Selon la même étude du Gerpisa, 14 % de ces politiques concernent l'industrie automobile. Les auteurs de l'étude n'ont en outre trouvé aucune preuve d'augmentation des prix ou de réduction de la compétitivité internationale à long terme suite à la mise en place de ces politiques.
Les rapporteurs soutiennent donc cette initiative, remarquant d'ailleurs que le renforcement des droits de douane aux États-Unis, en rendant l'accès au marché européen plus crucial pour les acteurs évincés du marché états-unien, crée des conditions favorables pour la mettre en place.

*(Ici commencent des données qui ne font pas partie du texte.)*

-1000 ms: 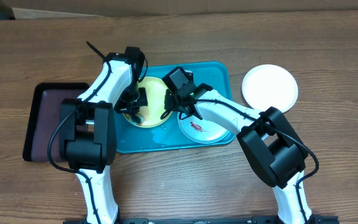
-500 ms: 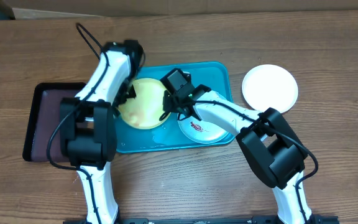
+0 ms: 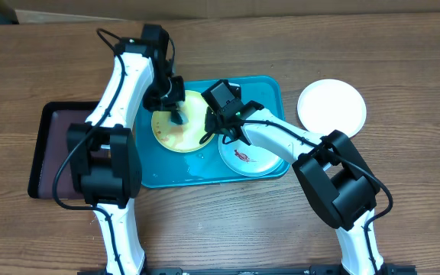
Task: Clean dirty plates on tray and stack at the side
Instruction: 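Scrub the yellow plate again with the left gripper's sponge, then lift the sponge off the yellow plate with the left gripper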
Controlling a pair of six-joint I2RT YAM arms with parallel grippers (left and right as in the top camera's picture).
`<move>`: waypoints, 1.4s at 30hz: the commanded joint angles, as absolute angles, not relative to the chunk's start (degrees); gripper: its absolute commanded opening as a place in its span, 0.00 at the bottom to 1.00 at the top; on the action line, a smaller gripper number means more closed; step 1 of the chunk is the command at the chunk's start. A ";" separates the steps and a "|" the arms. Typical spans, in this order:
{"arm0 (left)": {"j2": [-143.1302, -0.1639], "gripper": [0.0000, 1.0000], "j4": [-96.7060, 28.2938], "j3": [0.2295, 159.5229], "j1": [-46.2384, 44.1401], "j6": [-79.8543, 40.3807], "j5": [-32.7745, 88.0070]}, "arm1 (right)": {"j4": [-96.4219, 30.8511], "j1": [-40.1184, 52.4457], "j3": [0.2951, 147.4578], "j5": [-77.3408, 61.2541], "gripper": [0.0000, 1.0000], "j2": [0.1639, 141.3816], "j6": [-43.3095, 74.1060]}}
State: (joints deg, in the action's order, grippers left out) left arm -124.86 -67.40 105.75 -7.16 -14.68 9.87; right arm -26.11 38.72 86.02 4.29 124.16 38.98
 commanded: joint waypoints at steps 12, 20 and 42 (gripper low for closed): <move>-125.34 0.04 -56.58 92.38 -7.53 -16.78 -1.13 | -26.26 38.76 85.84 5.45 0.04 124.11 39.03; -125.34 0.04 -61.58 92.09 -7.53 -25.96 -29.87 | -26.37 38.76 85.84 5.48 0.04 124.11 39.03; -106.30 0.04 -88.47 110.00 4.21 -43.75 -24.60 | -32.08 41.28 91.74 7.75 0.04 118.96 19.46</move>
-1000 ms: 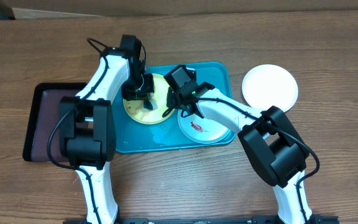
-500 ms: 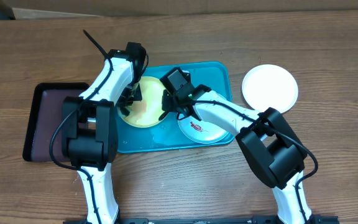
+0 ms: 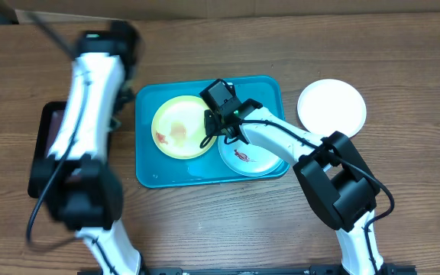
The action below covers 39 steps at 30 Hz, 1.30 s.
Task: Clean dirty plates on tray and stack at the side
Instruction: 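Lift the sponge off the yellow plate with the left gripper, then lift the yellow plate with the right gripper and stack it on the white plate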
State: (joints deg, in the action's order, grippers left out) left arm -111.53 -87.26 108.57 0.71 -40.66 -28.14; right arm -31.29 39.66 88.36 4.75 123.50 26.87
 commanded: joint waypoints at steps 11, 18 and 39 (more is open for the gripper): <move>-104.62 0.05 -91.66 105.62 13.76 -45.91 -19.07 | -42.28 54.04 103.11 60.73 0.04 116.51 5.69; -104.62 0.05 -89.41 102.37 14.35 -45.89 -17.04 | -30.72 60.14 103.13 78.89 0.04 116.51 -13.93; -104.62 0.04 -89.49 102.37 20.67 -45.17 -12.38 | -25.06 58.89 103.11 84.16 0.04 116.51 -15.59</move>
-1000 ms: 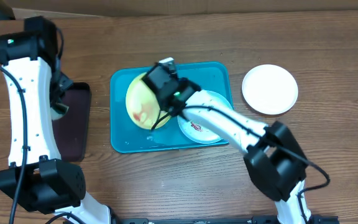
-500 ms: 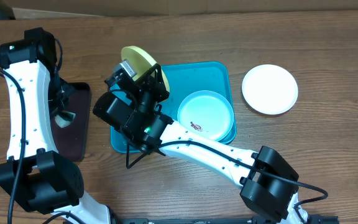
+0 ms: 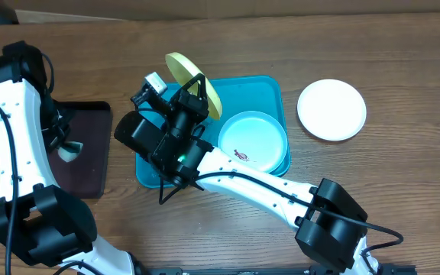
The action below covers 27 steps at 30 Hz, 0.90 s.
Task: Clean dirty plates on tray and stack at the side
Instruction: 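Lift the yellow plate with the right gripper and stack it on the white plate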
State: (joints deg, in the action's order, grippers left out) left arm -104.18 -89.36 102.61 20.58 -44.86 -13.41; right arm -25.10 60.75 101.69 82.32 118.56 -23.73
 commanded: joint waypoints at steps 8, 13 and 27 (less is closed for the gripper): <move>-104.62 0.05 -89.45 102.35 20.67 -44.97 -12.38 | -35.70 54.11 103.11 77.01 0.04 116.46 -0.54; -104.62 0.04 -89.27 102.35 20.64 -44.99 -12.40 | -47.46 51.18 103.24 58.04 0.04 116.18 14.00; -104.62 0.04 -89.25 102.35 20.64 -44.97 -12.38 | -54.61 27.86 104.31 11.07 0.04 105.27 28.36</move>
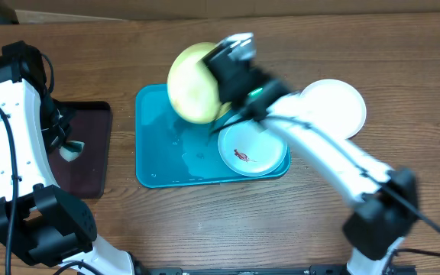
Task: Clean dirty plates on tray and stack at the side
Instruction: 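Lift the yellow plate with the right gripper and stack it on the white plate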
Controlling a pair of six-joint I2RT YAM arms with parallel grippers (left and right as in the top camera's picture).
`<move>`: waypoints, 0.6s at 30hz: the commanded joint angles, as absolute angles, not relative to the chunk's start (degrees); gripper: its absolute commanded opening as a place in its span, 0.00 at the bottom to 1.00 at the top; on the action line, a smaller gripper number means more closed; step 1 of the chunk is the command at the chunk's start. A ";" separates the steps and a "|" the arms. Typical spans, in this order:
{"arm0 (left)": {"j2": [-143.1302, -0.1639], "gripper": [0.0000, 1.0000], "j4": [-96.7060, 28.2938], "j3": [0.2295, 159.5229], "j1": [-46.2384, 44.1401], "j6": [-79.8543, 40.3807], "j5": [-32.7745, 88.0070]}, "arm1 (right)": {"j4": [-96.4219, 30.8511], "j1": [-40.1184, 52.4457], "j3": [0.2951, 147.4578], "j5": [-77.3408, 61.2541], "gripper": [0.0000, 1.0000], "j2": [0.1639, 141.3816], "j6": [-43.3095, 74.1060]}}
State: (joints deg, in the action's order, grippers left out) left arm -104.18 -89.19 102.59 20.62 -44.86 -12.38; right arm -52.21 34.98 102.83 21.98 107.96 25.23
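Note:
My right gripper point(224, 82) is shut on the right rim of the yellow plate point(193, 85), holding it tilted above the back of the teal tray point(159, 156); the arm is blurred. A white plate with a red smear point(250, 151) lies on the tray's right half. A clean white plate point(341, 107) rests on the table to the right, partly behind my right arm. My left gripper point(67, 145) hangs over the dark tray point(90, 164) at the left, shut on a pale sponge point(69, 151).
The teal tray's left half shows wet patches. A cardboard edge runs along the back of the wooden table point(205, 229). My left arm stands along the far left edge.
The yellow plate, held on edge over the tray's back left, now hangs further right with its broad side towards the camera. My right arm has swung from the tray's left to its right. The left arm is unchanged.
My left gripper was rubbing the yellow plate on the tray while the right gripper held its rim. The left arm then swung away, and came to rest over the dark tray with the sponge. The right gripper had the plate lifted on edge, and now holds it higher over the tray's back.

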 commanded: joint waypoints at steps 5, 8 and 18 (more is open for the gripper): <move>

Ils soulignent en outre que ces règles de contenu européen doivent concerner non seulement les véhicules électriques et les batteries, mais également l'ensemble des équipements automobiles, et non uniquement les batteries, comme le prévoit pour l'instant le plan d'action industriel en faveur de l'industrie automobile de la Commission européenne. Cette dernière représente en effet 30 à 40 % « seulement » de la valeur d'un véhicule électrique, ce qui laisserait « sur le banc » l'ensemble des autres équipementiers. Compte tenu de l'état des marchés sur les matières premières par exemple, il serait illusoire d'exiger dans l'immédiat un taux trop élevé en ce qui concerne les batteries.
Elles devront également s'appliquer aux équipements automobiles spécifiques aux véhicules thermiques : comme l'ont indiqué aux rapporteurs les équipementiers auditionnés, dans les difficultés de court terme des équipementiers (3-5 ans), ce sont ces équipements thermiques qui assurent le plus gros des revenus, plus des trois quarts des ventes de véhicules neufs concernant encore des véhicules thermiques.
En outre, imposer un seuil trop bas serait sans effet puisque, selon la DGE, 40 % des pièces d'une voiture sont de toute façon produites localement, car elles sont difficilement transportables (grosses pièces d'emboutissage, des pare-chocs, sièges assemblés, planches de bord, panneaux de porte assemblés ou système d'échappements).
Ces mesures de contenu local pourraient soit prendre la forme d'obligations directes sur les constructeurs, soit de conditions pour l'obtention de certains financements ou marchés nationaux ou européens. (la Fiev recommande par exemple de les utiliser notamment dans les marchés publics, les programmes de décarbonation des flottes d'entreprise, les politiques d'incitation à l'achat de véhicules zéro émission).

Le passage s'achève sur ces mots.